Das ist kein Wunschdenken und keine fixe Idee einer Kommune. Es ist Bundesrecht, und es wird kommen, ob man will oder nicht. Die Frage lautet also nicht ob, sondern wie und wer es gestaltet.

Warum also gerade das Gebiet zwischen Wendelstein und Schwanstetten? Weil dort nach ersten Prüfungen die Rahmenbedingungen stimmen, hat die Regierung von Mittelfranken die Fläche WK 402 als geeignet eingestuft. Diese Kriterien sind gesetzlich definiert, Gemeinden können das nicht frei entscheiden.

Umso wichtiger ist es, die Gestaltung vor Ort selbst in die Hand zu nehmen. Wendelstein und Schwanstetten haben sich daher frühzeitig entschieden, den Dialog mit den betroffenen Flächeneigentümern zu suchen. Ziel war von Beginn an eine faire, transparente und gerechte Lösung, bei der alle Eigentümer berücksichtigt werden und niemand übergangen wird. Nur wenn alle an einem Strang ziehen, kann ein solches Projekt im Sinne der Region gelingen.

Ein Blick in den südlichen Landkreis Roth zeigt, wie wichtig das ist: Am Eichelberg, zwischen Thalmässing und Hilpoltstein, hat ein privater Investor Windräder beantragt, noch bevor die beiden Kommunen ihre eigenen Planungen abschließen konnten. Verwaltungstechnisch ist so ein Antrag vergleichbar mit einer Bauanfrage für ein Haus oder eine Garage, eine rechtliche Vorprüfung, aber noch kein Spatenstich. Bis tatsächlich gebaut werden darf, folgen Umweltgutachten, Abstimmungen mit Eigentümern und Genehmigungsverfahren, ein Prozess, der meist fünf bis sieben Jahre dauert.

Doch genau deshalb zählt jede verlorene Woche. Kommunen können nicht so schnell handeln wie private Investoren, sie sind an öffentliche Beschlüsse, transparente Verfahren und Bürgerbeteiligung gebunden. Wenn solche Prozesse durch Blockaden oder Missverständnisse verzögert werden, kostet das wertvolle Zeit. Und Zeit ist in diesem Fall bares Geld, für andere. Denn während vor Ort gestritten wird, sichern sich Investoren längst die nächsten Flächen.

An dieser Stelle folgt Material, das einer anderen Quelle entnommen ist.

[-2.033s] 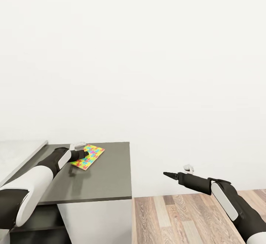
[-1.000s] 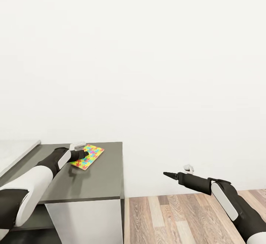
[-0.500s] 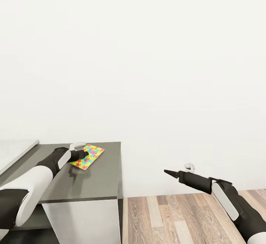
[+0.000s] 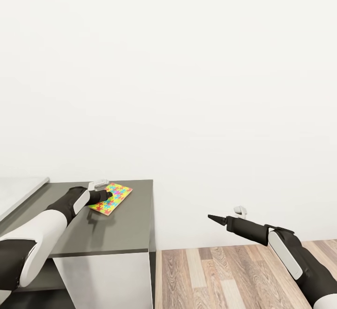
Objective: Put all the toys in the child's room - the three board games (two on the bed and one on the table), the two jigsaw puzzles on the table, and the tennis ball on the table - inside the toy box on the table in the child's room.
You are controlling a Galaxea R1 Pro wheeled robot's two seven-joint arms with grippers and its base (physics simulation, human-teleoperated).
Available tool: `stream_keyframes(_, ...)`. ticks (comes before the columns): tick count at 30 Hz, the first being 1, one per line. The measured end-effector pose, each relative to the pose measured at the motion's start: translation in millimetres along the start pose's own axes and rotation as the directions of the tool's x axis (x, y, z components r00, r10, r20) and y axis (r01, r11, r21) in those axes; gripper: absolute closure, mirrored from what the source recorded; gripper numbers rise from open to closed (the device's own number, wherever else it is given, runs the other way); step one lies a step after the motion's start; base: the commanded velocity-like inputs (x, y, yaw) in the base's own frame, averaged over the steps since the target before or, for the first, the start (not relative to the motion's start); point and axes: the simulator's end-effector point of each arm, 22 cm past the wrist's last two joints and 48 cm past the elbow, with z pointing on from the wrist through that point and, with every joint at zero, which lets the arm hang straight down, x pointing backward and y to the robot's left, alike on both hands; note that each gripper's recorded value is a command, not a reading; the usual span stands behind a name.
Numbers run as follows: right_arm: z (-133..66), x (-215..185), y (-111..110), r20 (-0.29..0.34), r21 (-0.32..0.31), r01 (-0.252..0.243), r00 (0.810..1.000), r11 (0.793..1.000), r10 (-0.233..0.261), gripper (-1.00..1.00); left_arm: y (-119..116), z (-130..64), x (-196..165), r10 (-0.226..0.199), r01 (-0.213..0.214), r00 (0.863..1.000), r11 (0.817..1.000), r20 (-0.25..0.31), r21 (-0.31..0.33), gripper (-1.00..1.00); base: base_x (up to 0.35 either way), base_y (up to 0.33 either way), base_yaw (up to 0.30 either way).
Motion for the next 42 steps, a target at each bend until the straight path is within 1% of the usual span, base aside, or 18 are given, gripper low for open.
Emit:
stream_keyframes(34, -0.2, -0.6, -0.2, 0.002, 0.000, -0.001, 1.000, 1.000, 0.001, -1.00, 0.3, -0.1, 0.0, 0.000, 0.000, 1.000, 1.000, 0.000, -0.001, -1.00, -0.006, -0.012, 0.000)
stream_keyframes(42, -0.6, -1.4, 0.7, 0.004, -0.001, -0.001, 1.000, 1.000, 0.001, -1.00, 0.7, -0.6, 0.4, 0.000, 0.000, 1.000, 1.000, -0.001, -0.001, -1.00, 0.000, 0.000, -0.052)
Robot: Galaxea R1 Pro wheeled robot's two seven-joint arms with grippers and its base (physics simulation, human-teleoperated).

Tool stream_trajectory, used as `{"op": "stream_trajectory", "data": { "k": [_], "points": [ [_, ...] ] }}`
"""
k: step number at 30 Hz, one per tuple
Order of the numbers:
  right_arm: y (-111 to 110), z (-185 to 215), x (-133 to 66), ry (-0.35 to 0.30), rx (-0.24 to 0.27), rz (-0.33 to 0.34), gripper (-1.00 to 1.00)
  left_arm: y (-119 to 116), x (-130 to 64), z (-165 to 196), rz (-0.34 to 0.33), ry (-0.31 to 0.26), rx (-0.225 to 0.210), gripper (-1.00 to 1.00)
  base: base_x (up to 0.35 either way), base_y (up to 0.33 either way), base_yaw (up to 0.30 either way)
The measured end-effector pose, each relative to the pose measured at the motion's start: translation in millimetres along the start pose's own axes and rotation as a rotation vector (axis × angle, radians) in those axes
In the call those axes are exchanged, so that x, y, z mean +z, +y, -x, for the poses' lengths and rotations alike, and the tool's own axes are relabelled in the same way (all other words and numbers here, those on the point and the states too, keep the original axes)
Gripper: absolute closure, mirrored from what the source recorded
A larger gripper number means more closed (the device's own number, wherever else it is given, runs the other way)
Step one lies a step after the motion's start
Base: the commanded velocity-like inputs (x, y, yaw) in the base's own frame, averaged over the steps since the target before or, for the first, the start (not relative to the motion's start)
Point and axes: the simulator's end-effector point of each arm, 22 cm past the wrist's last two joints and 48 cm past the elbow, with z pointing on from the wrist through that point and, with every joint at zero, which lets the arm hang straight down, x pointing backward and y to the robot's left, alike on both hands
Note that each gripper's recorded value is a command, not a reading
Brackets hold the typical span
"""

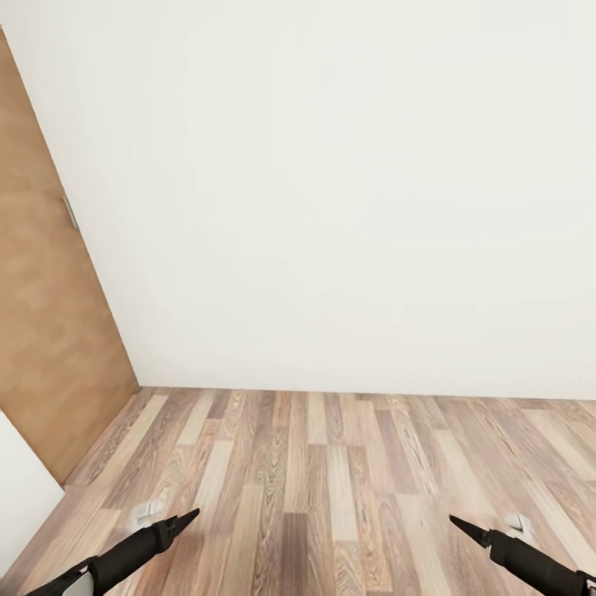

Darum ist es richtig, dass Wendelstein und Schwanstetten frühzeitig gemeinsam mit Partnern wie den Gemeindewerken Wendelstein und der kommunal getragenen N-ERGIE handeln. So bleibt die Gestaltungshoheit in der Region, die Bürgerinnen und Bürger können sich beteiligen, und die Einnahmen fließen über Beteiligungen und Gewerbesteuer in die kommunalen Haushalte.

Der Unterschied ist entscheidend: Ein Windpark unter kommunaler Regie stärkt die Region. Ein Windpark in privater Konzernhand stärkt nur fremde Bilanzen.

Windkraft ist keine Frage des Wollens, sondern der Verantwortung. Entweder wir gestalten sie selbst, sozial, transparent und mit Augenmaß, oder andere tun es für uns.

Die Energiewende wird kommen. Aber wie sie kommt, das entscheiden wir, hier bei uns, in der Region. Beteiligen Sie sich daher am Bürgerentscheid am 25.1.2025.

Stimmen Sie für eine Mitgestaltung durch den Markt Schwanstetten!